Each line holding the string "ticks" is to be copied from the data.

[Information supplied]:

:::

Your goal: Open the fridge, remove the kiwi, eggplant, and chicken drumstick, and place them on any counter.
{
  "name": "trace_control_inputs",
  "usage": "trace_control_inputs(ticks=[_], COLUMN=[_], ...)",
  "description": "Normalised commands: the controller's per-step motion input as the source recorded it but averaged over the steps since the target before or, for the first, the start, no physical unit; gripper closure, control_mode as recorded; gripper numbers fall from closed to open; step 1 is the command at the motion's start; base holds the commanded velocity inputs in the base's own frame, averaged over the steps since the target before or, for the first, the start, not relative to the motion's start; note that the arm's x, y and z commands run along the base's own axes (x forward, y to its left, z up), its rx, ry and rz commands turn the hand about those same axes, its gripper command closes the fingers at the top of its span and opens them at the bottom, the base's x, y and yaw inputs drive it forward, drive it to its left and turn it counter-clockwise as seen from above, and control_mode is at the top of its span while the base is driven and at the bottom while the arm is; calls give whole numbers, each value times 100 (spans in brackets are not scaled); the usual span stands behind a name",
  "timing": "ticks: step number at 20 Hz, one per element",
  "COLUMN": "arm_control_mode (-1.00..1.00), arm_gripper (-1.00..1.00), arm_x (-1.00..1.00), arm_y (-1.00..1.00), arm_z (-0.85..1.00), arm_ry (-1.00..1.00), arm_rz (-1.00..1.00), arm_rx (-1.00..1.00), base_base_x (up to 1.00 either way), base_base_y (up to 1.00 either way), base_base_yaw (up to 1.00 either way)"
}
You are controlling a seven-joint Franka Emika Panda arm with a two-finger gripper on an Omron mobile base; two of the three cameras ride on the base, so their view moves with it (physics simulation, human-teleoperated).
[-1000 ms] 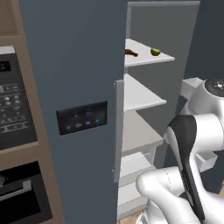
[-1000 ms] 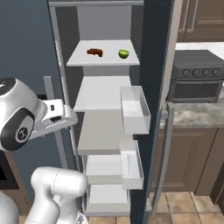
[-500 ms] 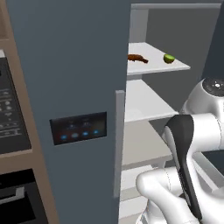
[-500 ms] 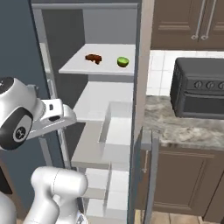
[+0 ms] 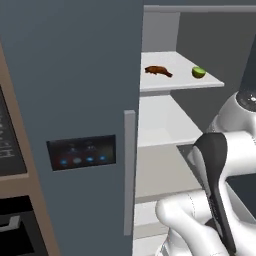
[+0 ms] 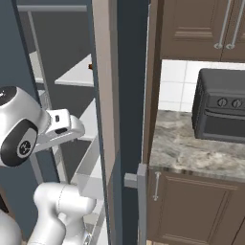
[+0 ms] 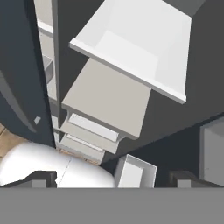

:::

[Solution to this problem]:
  "usage": "trace_control_inputs(ticks=[_], COLUMN=[_], ...)",
  "timing": "ticks: step number at 20 Hz, one per element",

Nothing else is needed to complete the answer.